= Exercise objective =
Up to and including the line that contains "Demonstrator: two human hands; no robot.", write out each line of the material from its first line, exactly.

--- START ---

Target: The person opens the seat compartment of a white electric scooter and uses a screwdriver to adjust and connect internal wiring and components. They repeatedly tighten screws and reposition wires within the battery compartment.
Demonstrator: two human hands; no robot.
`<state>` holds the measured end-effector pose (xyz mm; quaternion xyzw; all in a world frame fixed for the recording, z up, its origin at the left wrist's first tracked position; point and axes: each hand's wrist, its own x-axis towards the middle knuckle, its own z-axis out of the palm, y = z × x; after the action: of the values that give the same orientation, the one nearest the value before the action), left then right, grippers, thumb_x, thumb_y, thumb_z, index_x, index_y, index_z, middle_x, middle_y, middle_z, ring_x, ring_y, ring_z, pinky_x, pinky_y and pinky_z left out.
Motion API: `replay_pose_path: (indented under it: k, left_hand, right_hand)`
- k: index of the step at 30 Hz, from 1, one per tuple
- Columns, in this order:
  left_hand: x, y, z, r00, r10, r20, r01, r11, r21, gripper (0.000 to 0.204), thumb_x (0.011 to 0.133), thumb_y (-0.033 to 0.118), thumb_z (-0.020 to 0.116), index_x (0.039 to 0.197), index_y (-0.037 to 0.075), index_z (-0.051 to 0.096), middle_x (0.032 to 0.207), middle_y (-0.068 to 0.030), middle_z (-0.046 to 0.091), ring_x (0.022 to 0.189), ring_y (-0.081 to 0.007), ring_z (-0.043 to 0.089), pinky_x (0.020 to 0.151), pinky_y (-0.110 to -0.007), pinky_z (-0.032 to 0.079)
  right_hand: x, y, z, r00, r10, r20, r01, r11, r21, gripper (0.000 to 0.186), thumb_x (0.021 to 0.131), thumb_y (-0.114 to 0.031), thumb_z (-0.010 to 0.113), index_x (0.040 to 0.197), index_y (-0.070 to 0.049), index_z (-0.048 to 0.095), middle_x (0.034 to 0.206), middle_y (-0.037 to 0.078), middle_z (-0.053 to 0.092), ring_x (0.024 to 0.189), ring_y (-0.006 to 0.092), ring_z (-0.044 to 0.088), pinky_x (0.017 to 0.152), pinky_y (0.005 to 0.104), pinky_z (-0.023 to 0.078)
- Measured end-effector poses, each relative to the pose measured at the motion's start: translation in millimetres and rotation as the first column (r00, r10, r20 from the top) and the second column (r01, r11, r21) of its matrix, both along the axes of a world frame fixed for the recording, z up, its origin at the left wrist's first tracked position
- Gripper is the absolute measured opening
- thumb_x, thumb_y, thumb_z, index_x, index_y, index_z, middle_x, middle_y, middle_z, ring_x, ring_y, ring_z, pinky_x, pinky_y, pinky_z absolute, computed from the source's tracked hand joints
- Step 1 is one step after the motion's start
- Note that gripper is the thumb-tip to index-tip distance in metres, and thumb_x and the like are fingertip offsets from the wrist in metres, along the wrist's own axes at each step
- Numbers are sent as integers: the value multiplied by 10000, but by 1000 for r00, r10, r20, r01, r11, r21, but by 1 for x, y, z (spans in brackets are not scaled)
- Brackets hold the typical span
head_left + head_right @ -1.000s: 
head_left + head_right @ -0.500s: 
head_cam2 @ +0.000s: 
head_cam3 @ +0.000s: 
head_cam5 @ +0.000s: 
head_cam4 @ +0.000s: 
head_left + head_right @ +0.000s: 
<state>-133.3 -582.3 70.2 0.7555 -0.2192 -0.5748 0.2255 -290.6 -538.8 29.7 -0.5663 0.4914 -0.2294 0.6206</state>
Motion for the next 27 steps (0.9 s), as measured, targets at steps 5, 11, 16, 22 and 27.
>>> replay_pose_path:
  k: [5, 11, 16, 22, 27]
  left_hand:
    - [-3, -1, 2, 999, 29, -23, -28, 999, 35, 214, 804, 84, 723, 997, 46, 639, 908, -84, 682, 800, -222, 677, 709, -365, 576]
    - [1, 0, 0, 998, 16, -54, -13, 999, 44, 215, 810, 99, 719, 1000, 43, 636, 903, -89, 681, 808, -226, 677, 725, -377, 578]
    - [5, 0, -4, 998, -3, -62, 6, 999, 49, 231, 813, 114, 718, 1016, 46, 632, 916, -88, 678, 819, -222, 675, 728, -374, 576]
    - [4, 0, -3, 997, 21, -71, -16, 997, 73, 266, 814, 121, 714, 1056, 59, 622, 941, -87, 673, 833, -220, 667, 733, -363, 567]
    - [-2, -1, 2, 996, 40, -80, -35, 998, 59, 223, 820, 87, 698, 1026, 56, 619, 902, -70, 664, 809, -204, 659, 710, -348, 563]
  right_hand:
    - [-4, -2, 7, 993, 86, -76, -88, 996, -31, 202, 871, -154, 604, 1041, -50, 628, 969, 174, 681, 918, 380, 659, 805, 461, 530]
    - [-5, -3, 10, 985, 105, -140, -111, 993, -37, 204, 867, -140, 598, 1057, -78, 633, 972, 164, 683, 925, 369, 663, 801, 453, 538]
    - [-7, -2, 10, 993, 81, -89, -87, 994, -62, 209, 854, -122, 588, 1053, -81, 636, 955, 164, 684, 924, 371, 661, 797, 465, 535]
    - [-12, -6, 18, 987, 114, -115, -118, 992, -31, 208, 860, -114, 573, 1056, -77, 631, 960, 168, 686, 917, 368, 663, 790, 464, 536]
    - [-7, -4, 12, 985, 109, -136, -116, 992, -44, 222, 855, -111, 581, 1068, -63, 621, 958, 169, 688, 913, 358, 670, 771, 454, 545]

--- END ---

= Exercise solution =
Target: The person opens the seat compartment of a white electric scooter and uses a screwdriver to adjust and connect internal wiring and components. They repeatedly tighten screws and reposition wires within the battery compartment.
Demonstrator: two human hands; no robot.

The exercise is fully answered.